It lives in CVS at http://www.mirbsd.org/cvs.cgi/contrib/fonts/fixed/ (ignore the 9x18/ subdirectory there for now, I never got around to finishing that idea), but needs bdfctool from http://www.mirbsd.org/cvs.cgi/X11/extras/bdfctool/ to compile from .bdfc to .bdf (and then the usual bdftopcf from XFree86®/X.org to convert to .pcf for installation; you can also install the .bdf, but it takes much longer to load).

For Debian users, http://www.mirbsd.org/~tg/Debs/dists/sid/wtf/Pkgs/xfonts-... is the easier way, it contains a replacement xfonts-base package with all the standard fonts (although not in the version in Debian, but in the latest one from XFree86® (which has fixes over X.org) plus fixes _from_ X.org plus fixes of my own), plus FixedMisc.

The 9x18/18x18 are not standard aliases, I just use them to describe the font sizes. The X long font descriptions for the font I mean (for -fn and -fw for xterm, for example) are:

-MirOS-FixedMisc-Medium-R-Normal--18-120-100-100-C-90-ISO10646-1

and

-MirOS-FixedMisc-Medium-R-Normal--18-120-100-100-C-180-ISO10646-1

there’s also an 8x16 VGA variant for e.g. PXELINUX:

-MirOS-FixedMiscPC-Medium-R-Normal--16-120-100-100-C-80-IBM-cp437

If you install xfonts-base from above, the aliases mirhw, mirfw, mirvga (in this order; hw=halfwidth, fw=fullwidth) will be predefined. (Also in MirBSD… in case anyone uses it.)

The stock equivalents of these from Fixed [Misc] are:

-misc-fixed-medium-r-normal--18-120-100-100-c-90-iso10646-1

-misc-fixed-medium-r-normal-ko-18-120-100-100-c-180-iso10646-1

FixedMisc [MirOS] used the -ko- variant of 18x18 as base, but took some glyphs from the -ja- variant instead.
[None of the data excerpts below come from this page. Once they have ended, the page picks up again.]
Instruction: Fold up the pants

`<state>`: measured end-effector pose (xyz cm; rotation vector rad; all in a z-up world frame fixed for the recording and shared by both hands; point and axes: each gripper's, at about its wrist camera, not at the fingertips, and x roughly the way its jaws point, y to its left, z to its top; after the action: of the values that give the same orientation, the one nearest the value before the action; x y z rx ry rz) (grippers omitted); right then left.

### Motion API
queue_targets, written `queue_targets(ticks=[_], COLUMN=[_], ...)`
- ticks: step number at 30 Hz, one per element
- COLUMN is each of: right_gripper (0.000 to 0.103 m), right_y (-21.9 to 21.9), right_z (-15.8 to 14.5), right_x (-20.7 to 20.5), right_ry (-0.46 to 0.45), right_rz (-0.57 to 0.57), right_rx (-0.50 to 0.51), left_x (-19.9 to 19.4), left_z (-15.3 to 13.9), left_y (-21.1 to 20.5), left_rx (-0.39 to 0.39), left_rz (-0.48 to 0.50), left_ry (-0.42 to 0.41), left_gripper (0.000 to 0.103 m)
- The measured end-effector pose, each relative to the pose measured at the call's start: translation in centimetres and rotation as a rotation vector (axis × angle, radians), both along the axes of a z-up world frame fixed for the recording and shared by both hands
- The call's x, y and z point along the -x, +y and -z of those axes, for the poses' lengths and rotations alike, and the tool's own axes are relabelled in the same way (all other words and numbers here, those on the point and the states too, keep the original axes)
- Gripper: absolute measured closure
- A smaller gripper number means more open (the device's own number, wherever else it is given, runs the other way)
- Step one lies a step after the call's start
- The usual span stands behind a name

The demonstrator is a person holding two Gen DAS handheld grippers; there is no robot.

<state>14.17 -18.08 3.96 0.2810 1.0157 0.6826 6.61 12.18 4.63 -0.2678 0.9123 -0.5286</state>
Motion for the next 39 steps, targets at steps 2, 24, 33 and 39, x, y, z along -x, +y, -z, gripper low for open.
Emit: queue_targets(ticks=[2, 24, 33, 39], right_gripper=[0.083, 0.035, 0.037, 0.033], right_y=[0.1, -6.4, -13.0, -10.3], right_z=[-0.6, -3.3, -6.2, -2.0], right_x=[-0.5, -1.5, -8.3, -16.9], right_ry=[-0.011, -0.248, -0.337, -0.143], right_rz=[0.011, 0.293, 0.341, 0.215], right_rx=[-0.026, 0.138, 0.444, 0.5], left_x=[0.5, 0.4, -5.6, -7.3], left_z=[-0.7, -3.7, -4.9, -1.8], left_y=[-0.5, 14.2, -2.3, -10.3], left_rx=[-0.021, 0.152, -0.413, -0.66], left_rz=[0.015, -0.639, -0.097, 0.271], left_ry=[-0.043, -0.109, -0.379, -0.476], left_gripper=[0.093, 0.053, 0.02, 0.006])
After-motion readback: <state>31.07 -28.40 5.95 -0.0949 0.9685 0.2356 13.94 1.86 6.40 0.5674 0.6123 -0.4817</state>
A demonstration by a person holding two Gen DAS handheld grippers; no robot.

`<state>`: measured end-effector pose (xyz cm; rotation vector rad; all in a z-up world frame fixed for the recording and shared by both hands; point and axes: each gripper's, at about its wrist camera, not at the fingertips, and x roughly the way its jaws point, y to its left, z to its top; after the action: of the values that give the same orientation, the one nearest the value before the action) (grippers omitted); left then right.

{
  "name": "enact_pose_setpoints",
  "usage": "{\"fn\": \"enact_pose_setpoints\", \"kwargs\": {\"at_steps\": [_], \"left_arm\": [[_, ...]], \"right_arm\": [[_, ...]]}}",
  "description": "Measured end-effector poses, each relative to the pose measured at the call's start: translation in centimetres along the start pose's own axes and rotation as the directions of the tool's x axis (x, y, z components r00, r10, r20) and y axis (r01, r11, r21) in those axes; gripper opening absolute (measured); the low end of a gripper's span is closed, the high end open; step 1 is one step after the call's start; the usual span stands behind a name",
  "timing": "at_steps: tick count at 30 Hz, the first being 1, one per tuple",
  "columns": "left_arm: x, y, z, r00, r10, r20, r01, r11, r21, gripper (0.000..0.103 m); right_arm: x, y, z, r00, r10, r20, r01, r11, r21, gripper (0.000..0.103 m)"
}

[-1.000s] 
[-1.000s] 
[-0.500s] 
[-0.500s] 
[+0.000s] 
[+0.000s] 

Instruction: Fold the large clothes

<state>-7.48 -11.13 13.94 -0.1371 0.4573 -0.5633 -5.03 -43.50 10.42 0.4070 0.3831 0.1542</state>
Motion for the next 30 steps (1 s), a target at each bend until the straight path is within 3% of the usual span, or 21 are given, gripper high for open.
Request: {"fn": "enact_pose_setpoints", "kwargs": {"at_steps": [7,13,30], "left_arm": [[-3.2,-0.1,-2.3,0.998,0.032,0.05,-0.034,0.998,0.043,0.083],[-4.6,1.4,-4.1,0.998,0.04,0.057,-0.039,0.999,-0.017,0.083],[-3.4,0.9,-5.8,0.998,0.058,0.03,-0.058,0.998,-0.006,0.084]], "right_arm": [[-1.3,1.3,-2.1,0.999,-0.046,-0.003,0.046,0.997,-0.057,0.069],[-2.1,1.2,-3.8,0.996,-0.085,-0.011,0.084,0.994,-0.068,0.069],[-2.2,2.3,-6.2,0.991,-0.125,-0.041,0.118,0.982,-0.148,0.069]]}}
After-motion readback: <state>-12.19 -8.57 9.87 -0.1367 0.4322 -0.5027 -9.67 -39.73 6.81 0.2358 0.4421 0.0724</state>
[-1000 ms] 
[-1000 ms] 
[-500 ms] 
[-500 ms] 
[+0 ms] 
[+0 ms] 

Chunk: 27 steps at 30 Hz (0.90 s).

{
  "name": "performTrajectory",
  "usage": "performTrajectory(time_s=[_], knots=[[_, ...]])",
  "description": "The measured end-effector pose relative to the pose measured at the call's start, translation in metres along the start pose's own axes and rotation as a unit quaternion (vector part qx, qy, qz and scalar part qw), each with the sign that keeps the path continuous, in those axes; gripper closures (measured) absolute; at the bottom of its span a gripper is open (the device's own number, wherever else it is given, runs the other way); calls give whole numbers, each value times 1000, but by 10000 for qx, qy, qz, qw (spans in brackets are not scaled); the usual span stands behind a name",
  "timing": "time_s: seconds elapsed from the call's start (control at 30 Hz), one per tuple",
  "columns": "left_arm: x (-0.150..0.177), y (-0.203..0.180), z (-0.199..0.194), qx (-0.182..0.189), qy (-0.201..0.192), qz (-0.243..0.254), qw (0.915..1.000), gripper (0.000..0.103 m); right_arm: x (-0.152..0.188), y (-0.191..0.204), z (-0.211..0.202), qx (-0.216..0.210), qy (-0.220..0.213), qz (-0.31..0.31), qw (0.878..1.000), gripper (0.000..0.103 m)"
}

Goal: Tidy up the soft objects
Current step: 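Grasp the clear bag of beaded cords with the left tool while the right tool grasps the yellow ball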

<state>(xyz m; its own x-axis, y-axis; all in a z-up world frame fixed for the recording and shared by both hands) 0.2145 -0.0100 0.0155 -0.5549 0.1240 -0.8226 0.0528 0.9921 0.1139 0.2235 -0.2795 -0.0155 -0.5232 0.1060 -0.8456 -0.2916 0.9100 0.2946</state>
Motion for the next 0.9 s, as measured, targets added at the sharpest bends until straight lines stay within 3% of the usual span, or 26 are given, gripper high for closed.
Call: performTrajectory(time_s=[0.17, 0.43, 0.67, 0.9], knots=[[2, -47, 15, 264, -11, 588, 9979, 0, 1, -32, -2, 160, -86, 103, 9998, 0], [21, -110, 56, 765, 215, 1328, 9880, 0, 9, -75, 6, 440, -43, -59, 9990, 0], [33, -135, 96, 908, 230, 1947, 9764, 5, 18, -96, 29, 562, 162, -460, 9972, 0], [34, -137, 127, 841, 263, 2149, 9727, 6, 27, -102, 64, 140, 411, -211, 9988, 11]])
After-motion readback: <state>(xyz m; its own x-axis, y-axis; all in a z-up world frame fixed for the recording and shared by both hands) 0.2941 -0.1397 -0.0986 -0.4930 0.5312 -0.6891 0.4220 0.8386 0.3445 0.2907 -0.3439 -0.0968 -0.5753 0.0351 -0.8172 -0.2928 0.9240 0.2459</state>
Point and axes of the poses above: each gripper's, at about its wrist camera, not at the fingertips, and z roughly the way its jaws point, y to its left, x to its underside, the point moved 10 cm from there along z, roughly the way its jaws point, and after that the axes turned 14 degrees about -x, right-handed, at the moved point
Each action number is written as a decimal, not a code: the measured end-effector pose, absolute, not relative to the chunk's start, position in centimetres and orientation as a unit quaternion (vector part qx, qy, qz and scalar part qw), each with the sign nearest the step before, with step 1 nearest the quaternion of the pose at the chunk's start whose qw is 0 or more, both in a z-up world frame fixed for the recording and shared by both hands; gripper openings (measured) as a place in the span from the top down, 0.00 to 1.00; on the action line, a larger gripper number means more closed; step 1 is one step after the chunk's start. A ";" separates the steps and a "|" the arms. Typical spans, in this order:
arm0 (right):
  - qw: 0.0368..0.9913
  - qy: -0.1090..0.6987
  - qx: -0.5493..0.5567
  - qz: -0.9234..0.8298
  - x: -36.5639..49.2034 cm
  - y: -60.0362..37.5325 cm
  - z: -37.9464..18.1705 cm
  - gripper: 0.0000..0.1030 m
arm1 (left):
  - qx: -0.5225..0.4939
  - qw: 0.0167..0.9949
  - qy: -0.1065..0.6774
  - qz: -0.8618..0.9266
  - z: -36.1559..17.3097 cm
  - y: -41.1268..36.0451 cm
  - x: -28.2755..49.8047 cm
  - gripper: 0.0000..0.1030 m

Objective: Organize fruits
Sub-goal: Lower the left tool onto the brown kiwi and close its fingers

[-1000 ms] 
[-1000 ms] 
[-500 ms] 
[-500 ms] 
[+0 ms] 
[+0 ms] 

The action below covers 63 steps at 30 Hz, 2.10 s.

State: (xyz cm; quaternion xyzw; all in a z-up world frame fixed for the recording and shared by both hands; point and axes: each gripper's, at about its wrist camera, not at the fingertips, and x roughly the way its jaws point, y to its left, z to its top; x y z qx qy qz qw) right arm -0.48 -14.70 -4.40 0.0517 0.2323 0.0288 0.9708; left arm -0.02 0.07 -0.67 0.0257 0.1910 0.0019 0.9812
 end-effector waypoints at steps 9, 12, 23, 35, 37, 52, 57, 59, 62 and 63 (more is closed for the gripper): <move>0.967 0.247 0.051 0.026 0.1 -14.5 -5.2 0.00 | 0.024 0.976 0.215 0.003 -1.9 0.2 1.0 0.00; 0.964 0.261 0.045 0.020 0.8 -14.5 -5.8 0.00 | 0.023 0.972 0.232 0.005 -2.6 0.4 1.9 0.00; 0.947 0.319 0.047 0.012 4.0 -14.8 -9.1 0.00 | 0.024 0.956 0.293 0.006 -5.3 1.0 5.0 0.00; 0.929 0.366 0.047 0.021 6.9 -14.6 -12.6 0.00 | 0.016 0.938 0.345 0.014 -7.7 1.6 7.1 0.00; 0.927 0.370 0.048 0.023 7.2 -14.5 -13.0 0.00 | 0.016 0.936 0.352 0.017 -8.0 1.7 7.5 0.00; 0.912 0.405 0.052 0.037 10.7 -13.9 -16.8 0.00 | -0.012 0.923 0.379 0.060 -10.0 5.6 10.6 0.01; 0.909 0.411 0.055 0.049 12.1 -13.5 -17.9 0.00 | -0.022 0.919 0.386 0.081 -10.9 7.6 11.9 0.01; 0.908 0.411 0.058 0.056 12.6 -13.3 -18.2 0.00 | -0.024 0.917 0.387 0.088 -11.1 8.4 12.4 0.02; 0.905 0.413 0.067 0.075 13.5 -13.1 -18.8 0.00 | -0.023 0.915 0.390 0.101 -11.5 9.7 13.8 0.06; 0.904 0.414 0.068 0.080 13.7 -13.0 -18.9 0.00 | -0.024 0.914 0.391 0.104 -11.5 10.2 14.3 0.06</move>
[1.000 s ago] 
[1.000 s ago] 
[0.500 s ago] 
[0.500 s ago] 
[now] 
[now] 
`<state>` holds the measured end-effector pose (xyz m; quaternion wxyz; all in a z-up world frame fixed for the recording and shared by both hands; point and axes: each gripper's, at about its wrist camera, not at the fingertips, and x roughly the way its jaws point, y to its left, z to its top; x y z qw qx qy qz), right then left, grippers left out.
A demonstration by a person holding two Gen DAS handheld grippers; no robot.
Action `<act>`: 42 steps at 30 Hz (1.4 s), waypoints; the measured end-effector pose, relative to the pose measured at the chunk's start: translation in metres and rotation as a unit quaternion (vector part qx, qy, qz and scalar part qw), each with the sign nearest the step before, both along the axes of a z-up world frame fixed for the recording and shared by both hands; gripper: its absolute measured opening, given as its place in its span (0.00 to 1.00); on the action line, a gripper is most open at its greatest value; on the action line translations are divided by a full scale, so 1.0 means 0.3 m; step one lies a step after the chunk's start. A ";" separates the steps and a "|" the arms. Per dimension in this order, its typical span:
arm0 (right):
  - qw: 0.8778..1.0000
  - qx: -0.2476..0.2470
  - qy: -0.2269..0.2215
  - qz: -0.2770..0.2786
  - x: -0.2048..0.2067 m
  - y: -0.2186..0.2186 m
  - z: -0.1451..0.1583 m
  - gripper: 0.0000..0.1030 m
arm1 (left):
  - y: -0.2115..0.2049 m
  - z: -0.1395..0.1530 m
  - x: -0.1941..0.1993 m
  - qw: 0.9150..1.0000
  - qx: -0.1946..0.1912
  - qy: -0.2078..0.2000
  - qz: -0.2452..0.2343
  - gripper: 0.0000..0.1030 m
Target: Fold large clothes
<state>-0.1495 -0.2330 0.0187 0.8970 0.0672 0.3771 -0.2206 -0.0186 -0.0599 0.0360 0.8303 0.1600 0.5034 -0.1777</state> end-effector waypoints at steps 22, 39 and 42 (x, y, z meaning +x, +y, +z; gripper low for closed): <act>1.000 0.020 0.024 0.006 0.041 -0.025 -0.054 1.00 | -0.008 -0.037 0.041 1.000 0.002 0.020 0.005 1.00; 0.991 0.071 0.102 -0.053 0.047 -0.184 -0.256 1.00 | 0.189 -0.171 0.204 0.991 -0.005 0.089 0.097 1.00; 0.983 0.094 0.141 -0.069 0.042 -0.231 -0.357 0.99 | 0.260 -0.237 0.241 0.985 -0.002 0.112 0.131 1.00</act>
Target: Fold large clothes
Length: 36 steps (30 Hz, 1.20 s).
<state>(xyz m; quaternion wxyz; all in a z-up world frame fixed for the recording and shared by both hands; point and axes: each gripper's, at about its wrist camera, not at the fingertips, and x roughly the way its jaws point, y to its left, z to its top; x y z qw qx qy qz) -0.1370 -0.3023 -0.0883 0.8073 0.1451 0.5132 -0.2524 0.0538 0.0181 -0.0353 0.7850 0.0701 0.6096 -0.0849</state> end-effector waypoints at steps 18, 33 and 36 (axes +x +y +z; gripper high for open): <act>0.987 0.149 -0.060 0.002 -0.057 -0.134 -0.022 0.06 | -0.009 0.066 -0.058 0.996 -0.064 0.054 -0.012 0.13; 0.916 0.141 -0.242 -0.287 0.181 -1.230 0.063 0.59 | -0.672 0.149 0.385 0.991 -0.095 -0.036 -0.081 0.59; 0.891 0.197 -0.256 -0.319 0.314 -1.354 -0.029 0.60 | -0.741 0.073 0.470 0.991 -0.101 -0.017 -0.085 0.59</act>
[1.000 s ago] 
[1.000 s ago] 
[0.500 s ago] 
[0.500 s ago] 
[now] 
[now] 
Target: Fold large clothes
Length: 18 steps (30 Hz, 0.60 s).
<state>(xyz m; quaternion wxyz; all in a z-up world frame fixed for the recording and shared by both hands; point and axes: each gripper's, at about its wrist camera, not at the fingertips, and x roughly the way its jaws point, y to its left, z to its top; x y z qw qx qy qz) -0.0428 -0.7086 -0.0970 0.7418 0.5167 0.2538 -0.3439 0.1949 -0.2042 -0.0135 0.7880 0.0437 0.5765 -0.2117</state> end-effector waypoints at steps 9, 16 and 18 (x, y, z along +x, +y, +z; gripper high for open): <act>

It *can* be installed to overwrite Fixed [Misc] 9x18/18x18ko as well (the fixedmir.ed script patches the files to use the Fixed [Misc] font names, and possibly other (compatibility) changes), but does not need to be (FixedMisc uses mirf16v8.bdf, mirf18fw.bdf, mirf18hw.bdf as names whereas Fixed uses 9x18.bdf, 18x18ko.bdf, and does not have a matching 8x16 VGA font).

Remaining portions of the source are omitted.